Use this move sparingly. Nobody is going to wait forever for you to make a decision. Sometimes you may not know the right number for your salary or whether this company is the right one for you. But this is the nature of the business. Nobody ever has complete certainty, no matter how many excel spreadsheets they used to help them make a decision.

What will make you outstanding in your career in sales is learning how to trust intuition. Always do your due diligence, but sometimes you have to wing it.

Prepare a counter offer and explain why you feel you deserve it.

Let’s say you decide to accept the position, but you know you are worth more than they are offering. Now is the time for negotiation.
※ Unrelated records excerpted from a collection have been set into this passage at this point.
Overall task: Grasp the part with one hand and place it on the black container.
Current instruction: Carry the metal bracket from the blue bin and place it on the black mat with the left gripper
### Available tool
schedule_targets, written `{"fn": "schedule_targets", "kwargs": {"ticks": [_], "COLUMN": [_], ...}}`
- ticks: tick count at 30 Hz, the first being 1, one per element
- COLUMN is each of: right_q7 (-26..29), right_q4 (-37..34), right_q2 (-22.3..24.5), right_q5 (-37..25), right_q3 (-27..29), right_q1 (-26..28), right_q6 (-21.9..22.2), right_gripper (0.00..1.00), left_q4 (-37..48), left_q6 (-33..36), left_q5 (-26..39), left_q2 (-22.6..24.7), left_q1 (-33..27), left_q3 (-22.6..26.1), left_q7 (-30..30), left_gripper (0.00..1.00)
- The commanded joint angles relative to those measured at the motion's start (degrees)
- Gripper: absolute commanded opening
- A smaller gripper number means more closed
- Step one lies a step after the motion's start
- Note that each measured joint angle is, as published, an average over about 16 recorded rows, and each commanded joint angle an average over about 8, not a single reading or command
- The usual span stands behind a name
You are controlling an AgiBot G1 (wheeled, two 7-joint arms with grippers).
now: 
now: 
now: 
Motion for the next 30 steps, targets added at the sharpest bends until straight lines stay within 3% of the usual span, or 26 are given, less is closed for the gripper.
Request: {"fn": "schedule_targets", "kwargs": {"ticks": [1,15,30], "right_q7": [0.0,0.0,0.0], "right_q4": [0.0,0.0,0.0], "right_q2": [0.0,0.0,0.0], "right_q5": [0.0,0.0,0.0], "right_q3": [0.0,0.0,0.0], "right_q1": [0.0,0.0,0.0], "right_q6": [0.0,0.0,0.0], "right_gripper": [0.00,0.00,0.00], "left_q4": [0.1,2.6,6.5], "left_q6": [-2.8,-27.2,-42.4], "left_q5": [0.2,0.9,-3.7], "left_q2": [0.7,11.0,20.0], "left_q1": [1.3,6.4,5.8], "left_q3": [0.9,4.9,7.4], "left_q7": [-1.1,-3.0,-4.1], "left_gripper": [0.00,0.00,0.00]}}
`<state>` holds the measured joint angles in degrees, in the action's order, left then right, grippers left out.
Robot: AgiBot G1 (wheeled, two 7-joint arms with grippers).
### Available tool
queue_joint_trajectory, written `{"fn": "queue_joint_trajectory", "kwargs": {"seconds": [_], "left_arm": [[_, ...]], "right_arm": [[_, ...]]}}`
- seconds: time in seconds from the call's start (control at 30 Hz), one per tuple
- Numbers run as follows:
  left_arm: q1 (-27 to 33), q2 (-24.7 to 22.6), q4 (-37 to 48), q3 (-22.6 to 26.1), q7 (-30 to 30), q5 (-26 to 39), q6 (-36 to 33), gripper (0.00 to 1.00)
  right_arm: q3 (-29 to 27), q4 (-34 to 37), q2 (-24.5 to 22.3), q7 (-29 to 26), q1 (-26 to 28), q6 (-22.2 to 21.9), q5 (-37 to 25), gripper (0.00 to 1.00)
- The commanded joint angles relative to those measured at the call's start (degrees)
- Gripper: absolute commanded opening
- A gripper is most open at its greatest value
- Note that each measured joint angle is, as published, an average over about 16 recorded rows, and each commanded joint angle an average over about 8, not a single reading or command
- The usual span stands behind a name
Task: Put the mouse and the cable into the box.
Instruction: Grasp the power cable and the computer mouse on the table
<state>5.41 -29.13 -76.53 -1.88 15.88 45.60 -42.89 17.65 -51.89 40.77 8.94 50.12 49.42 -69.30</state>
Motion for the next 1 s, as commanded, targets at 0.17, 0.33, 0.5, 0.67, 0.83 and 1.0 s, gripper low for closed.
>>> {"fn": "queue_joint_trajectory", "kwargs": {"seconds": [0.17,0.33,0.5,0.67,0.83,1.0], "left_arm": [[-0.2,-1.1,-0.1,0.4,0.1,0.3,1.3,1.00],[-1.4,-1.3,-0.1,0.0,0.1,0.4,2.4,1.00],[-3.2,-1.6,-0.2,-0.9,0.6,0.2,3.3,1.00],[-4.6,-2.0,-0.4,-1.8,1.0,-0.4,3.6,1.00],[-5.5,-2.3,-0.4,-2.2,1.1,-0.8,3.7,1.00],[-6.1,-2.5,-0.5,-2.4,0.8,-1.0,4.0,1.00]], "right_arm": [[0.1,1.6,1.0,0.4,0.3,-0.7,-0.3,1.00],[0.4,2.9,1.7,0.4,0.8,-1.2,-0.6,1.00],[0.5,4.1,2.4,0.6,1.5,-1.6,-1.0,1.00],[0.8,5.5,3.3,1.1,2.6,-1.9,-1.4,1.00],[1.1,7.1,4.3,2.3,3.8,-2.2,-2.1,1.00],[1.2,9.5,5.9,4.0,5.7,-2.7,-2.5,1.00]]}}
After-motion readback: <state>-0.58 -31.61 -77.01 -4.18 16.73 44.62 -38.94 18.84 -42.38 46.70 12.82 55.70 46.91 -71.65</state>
Initially, the salary they offer you doesn’t have to be the final number. When you have the opportunity to negotiate the deal, make sure you emphasize your ability to make money for the company. Project your anticipated long-term sales to show how much of a valuable investment you will be. Provide as much evidence as possible to prove how valuable you will be to the company. If you make a good case, it will be hard for your employer to turn you down.

You don’t need to act tough in the negotiation; show why you deserve x amount of dollars a year with facts and reason. Then, if they don’t budge, you can continuously pursue your other opportunities.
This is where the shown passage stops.